So what works for me: telling the GDI to refresh vertical stripes, 1 pixel wide, about 500 pixels apart, all over the screen. If you only do it on parts of the screen, you'll still get flicker on other parts.
It also works using horizontal stripes but then you'll need a lot more of them, that's why I believe that the segmentation is done in wide, short rectangles. You can kinda see those rectangles when tricking the DWM.
Which GDI functions work? Many do, but they don't all have the same CPU usage.
First, forget GetPixel, it works but the CPU usage is obviously extremely high.
Second, the GDI seems to be intelligent enough to detect things that can be buffered just as commands, so filling a rectangle with a null brush, or drawing empty text, won't force the DWM to refresh.
What does work is BitBlt or AlphaBlend using empty vertical stripes.

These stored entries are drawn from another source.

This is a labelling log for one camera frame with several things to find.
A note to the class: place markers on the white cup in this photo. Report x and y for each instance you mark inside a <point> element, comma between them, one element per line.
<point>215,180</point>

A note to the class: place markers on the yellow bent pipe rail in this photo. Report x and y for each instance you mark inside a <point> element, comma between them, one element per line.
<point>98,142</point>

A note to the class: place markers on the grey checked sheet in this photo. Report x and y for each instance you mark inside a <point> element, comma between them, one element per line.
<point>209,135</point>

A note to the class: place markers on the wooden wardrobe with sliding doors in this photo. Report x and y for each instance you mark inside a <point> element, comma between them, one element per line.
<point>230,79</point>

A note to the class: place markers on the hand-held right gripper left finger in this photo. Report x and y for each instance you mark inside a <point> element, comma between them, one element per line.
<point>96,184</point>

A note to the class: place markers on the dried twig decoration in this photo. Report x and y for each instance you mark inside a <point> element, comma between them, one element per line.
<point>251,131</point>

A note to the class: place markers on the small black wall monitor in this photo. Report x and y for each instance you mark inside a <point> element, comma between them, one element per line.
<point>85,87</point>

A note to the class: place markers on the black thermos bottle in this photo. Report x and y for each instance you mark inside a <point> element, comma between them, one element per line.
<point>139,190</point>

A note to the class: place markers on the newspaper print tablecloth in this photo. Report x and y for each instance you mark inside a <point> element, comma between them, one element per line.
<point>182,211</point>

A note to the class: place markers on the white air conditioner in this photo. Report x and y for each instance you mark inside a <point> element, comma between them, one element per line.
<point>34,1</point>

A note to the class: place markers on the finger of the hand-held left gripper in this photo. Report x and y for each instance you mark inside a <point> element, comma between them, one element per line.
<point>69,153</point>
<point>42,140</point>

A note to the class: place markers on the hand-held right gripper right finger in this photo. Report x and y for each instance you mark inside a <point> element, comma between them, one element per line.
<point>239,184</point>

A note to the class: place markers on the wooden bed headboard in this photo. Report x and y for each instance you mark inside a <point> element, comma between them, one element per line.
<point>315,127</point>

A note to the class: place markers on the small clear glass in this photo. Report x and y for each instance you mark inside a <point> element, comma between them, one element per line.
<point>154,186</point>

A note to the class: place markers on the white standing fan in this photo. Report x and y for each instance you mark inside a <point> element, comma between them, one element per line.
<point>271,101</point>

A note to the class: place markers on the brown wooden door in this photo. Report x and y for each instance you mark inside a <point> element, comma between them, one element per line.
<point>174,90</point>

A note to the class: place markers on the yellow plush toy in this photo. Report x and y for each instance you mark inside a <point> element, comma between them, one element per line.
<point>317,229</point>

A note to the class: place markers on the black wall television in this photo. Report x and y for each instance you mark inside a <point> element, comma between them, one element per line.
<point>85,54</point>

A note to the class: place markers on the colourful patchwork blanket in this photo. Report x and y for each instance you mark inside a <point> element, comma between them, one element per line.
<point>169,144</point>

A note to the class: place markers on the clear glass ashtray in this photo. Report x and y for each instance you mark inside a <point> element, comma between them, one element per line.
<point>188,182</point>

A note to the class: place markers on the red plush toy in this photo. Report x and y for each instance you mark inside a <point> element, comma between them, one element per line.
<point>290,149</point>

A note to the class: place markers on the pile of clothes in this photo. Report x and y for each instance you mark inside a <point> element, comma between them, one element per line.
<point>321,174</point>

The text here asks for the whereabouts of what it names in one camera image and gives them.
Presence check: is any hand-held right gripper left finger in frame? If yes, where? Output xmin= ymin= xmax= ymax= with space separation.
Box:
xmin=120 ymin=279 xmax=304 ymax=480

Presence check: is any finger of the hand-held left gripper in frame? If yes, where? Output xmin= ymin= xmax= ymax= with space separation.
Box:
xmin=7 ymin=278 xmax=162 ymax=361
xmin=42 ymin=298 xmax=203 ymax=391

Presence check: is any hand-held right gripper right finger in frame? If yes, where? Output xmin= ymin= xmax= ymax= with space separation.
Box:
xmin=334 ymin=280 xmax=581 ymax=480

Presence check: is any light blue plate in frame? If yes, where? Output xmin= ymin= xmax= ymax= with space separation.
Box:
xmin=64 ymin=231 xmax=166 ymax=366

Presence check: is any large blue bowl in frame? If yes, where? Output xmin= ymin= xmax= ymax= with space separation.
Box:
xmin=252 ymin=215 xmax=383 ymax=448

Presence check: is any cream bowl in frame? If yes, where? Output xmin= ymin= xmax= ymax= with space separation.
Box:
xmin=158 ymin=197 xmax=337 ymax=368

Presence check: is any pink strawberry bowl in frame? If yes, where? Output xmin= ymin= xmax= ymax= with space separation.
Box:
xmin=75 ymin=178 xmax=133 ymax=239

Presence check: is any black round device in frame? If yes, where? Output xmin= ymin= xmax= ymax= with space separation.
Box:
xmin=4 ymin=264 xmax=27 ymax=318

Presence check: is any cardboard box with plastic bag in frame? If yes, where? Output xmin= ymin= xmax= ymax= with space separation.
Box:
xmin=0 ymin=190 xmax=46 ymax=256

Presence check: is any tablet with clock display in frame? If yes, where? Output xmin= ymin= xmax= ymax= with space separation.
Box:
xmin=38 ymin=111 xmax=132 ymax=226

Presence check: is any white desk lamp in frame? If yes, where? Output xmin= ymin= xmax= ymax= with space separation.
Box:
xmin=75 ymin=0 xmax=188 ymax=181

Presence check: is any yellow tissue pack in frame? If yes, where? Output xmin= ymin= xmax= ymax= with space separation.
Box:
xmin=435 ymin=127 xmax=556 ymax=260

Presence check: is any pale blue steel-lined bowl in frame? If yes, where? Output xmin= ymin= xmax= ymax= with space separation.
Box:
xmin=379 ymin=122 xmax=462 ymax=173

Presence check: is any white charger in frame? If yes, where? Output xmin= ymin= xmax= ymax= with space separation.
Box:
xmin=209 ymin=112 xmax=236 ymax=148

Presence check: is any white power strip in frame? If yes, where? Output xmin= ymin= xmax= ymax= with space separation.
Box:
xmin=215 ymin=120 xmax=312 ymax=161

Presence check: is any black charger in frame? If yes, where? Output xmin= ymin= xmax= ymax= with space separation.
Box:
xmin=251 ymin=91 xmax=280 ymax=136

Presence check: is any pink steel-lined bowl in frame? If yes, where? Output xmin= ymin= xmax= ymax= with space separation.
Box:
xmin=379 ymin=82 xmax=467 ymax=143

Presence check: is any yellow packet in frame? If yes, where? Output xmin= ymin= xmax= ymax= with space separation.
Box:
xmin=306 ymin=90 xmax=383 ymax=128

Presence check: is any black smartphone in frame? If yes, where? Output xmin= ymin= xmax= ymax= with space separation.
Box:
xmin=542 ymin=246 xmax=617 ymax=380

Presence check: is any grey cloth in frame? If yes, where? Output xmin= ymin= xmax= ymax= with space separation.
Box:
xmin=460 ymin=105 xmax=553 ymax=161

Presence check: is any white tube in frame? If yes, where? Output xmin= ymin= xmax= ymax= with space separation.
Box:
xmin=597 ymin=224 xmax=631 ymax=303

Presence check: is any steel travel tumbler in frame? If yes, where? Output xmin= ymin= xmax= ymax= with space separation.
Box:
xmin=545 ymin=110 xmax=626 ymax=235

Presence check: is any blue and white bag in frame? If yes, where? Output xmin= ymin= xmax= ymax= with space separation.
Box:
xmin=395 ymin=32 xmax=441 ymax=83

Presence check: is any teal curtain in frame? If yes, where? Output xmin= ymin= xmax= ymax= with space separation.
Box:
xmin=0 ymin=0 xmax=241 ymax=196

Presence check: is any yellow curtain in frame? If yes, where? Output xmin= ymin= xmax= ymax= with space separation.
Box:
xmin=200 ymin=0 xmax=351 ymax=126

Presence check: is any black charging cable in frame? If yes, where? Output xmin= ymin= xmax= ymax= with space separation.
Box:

The CPU usage is still ok, even though it's not so far from blitting a whole screen.
It has to be done on a top-level window, not the desktop.
Creating a Direct2D render target for the DC & doing a begin/enddraw also works, but it's normal since it will force a refresh of the full rectangle, & thus the CPU cost is higher.
If anyone knows a better way to force a DWM refresh, I'd like to know. But since Windows 8 already made obsolete most of the interesting DWM functions (fortunately DwmGetCompositionTimingInfo still partially works, or it would be impossible do vsynced timers without DirectX), I'm not sure there's any better way.
Also, it doesn't have to be done on all top-level windows. You can see the effect working on a Windows desktop blue lasso when it gets near a top-level window that invalidates stripes, it stops flickering as soon as it enters a zone near it (the segmentation I'm talking of above).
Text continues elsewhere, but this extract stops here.